Der Anspruch des ArbN ergebe sich auch nicht aus dem arbeitsrechtlichen Gleichbehandlungsgrundsatz. Das Land habe nicht gegen den arbeitsrechtlichen Gleichbehandlungsgrundsatz verstoßen, indem es bis zum Jahr 2007 mit mehreren ArbN und ab dem Jahr 2012 mit weiteren ArbN Altersteilzeitarbeitsverträge geschlossen, dies aber gegenüber dem ArbN verweigert habe.
Das LAG habe mit bindender Wirkung für das Revisionsgericht festgestellt, dass die Überlastquote bereits bei Abschluss der Altersteilzeitarbeitsverträge mit den vom ArbN genannten ArbN überschritten gewesen sei. Bilde der ArbG Gruppen von begünstigten und benachteiligten ArbN, müsse diese Gruppenbildung sachlichen Kriterien entsprechen. Dabei komme es darauf an, ob sich nach dem Zweck der Leistung Gründe ergäben, die es unter Berücksichtigung aller Umstände rechtfertigen, der einen ArbN-Gruppe Leistungen vorzuenthalten. Nach diesen Grundsätzen lasse sich ein Verstoß gegen den arbeitsrechtlichen Gleichbehandlungsgrundsatz nicht feststellen. Der ArbN habe nicht vorgetragen, dass er sich mit den ArbN in einer vergleichbaren Lage befindet, mit denen das Land trotz Überschreitens der Überlastquote Altersteilzeitarbeitsverhältnisse begründet hat. Seinem Vorbringen lasse sich nicht entnehmen, dass das Land bei diesen ArbN einem Wechsel in die Altersteilzeit zugestimmt habe, obwohl die allgemeinen Voraussetzungen des § 2 Abs. 1 TV ATZ LSA nicht vorgelegen hätten.

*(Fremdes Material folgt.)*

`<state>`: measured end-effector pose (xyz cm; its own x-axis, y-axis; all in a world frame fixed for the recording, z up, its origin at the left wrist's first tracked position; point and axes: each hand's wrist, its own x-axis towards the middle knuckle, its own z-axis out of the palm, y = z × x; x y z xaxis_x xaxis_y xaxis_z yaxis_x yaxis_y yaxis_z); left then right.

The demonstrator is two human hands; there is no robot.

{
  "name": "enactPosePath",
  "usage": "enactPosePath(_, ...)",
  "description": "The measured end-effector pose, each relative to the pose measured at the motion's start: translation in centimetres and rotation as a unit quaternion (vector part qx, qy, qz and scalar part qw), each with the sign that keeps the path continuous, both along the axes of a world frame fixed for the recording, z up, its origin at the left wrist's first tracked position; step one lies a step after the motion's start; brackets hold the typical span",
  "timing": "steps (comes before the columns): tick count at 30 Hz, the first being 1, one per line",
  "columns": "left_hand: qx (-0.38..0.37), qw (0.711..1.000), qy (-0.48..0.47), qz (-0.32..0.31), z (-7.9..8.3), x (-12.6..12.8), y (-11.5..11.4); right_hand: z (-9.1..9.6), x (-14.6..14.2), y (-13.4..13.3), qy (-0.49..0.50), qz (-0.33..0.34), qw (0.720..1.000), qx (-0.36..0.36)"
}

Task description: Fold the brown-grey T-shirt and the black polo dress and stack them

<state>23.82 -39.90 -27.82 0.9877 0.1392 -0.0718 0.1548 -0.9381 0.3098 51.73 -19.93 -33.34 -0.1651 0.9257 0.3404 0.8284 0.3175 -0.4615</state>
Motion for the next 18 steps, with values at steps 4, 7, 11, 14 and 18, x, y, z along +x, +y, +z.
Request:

Der ArbN könne auch nicht verlangen, dass ihm als „Minus“ zu seinem Klageantrag „ein Altersteilzeitarbeitsverhältnis mit dem nach den tarifvertraglichen Vorschriften frühestmöglichen Beginn“ zugesprochen werde. Die Begründung eines Altersteilzeitarbeitsverhältnisses mit dem nach den tariflichen Vorschriften frühestmöglichen Beginn sei nicht als „Minus“ im Klageantrag enthalten. Der Klageantrag beziehe sich auf den Antrag (das Angebot) des ArbN vom 1.11.12. Damit habe er dem Land kein den Erfordernissen des § 145 BGB entsprechendes Angebot unterbreitet, das auf einen Wechsel in ein Altersteilzeitarbeitsverhältnis mit 55. Jahren gerichtet sei.